WORK INSTRUCTION: Once the data has been read, return all of it precisely as written.

INFORMATION SUPPLIED:
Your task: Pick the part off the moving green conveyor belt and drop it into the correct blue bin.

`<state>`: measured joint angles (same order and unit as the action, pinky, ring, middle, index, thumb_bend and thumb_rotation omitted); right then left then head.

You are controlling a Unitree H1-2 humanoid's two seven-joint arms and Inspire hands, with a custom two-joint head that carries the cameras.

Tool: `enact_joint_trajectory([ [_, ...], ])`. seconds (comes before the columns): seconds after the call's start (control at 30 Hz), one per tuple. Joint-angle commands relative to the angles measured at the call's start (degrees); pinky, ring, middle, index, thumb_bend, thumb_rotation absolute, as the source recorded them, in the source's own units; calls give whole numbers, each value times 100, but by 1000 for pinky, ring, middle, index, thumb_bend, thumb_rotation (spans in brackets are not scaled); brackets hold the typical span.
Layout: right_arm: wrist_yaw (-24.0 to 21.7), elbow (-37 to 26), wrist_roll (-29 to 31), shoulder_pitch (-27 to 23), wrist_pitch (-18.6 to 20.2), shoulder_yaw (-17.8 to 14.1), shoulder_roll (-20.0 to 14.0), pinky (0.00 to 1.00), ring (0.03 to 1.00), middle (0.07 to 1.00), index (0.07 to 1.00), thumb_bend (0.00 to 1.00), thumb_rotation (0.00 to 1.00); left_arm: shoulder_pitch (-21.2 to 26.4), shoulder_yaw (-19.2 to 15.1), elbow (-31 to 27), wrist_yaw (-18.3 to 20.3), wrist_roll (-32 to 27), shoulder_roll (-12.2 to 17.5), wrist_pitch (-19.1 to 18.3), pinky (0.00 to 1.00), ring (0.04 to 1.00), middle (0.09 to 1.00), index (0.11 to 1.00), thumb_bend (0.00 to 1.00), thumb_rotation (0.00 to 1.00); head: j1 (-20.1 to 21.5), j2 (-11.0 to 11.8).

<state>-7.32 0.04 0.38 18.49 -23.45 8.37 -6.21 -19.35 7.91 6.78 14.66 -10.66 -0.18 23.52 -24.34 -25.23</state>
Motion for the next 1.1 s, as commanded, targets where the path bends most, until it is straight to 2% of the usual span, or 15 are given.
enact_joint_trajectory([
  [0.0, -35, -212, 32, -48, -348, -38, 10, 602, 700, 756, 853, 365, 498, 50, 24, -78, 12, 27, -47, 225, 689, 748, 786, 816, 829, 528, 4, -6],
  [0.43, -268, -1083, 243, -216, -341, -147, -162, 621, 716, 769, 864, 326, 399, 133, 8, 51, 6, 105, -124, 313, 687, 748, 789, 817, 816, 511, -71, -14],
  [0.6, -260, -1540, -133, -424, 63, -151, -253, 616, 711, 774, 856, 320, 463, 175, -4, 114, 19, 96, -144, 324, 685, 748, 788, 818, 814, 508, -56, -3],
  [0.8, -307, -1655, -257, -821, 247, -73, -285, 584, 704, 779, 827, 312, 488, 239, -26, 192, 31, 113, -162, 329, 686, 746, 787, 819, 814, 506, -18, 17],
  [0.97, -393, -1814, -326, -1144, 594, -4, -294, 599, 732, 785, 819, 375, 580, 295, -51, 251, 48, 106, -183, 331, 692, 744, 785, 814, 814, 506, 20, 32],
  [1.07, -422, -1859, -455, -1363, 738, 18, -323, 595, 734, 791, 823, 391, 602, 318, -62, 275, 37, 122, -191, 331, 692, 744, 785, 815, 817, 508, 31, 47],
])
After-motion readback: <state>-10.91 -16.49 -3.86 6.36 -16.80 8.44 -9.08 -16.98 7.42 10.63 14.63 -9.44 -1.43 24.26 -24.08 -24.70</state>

OUTPUT FOR THIS TASK:
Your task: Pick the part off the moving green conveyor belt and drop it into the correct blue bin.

`<state>`: measured joint angles (same order and unit as the action, pinky, ring, middle, index, thumb_bend and thumb_rotation omitted); right then left then head.

You are controlling a Unitree H1-2 humanoid's two seven-joint arms and Inspire hands, with a custom two-joint head that carries the cameras.

Tool: `enact_joint_trajectory([ [_, ...], ])`. seconds (comes before the columns): seconds after the call's start (control at 30 Hz), one per tuple. Joint-angle commands relative to the angles measured at the call's start (degrees); pinky, ring, middle, index, thumb_bend, thumb_rotation absolute, as the source recorded them, in the source's own units; calls give whole numbers, each value times 100, but by 1000 for pinky, ring, middle, index, thumb_bend, thumb_rotation (spans in brackets are not scaled); brackets hold the typical span.
Layout: right_arm: wrist_yaw (-24.0 to 21.7), elbow (-37 to 26), wrist_roll (-29 to 31), shoulder_pitch (-27 to 23), wrist_pitch (-18.6 to 20.2), shoulder_yaw (-17.8 to 14.1), shoulder_roll (-20.0 to 14.0), pinky (0.00 to 1.00), ring (0.03 to 1.00), middle (0.07 to 1.00), index (0.07 to 1.00), thumb_bend (0.00 to 1.00), thumb_rotation (0.00 to 1.00); left_arm: shoulder_pitch (-21.2 to 26.4), shoulder_yaw (-19.2 to 15.1), elbow (-31 to 27), wrist_yaw (-18.3 to 20.3), wrist_roll (-32 to 27), shoulder_roll (-12.2 to 17.5), wrist_pitch (-19.1 to 18.3), pinky (0.00 to 1.00), ring (0.04 to 1.00), middle (0.09 to 1.00), index (0.11 to 1.00), thumb_bend (0.00 to 1.00), thumb_rotation (0.00 to 1.00); head: j1 (-20.1 to 21.5), j2 (-11.0 to 11.8).

<state>-7.32 0.04 0.38 18.49 -23.45 8.37 -6.21 -19.35 7.91 6.78 14.66 -10.66 -0.18 23.52 -24.34 -25.23</state>
Motion for the next 1.1 s, as commanded, targets where the path bends most, until it is straight to 2% of the usual span, or 15 are given.
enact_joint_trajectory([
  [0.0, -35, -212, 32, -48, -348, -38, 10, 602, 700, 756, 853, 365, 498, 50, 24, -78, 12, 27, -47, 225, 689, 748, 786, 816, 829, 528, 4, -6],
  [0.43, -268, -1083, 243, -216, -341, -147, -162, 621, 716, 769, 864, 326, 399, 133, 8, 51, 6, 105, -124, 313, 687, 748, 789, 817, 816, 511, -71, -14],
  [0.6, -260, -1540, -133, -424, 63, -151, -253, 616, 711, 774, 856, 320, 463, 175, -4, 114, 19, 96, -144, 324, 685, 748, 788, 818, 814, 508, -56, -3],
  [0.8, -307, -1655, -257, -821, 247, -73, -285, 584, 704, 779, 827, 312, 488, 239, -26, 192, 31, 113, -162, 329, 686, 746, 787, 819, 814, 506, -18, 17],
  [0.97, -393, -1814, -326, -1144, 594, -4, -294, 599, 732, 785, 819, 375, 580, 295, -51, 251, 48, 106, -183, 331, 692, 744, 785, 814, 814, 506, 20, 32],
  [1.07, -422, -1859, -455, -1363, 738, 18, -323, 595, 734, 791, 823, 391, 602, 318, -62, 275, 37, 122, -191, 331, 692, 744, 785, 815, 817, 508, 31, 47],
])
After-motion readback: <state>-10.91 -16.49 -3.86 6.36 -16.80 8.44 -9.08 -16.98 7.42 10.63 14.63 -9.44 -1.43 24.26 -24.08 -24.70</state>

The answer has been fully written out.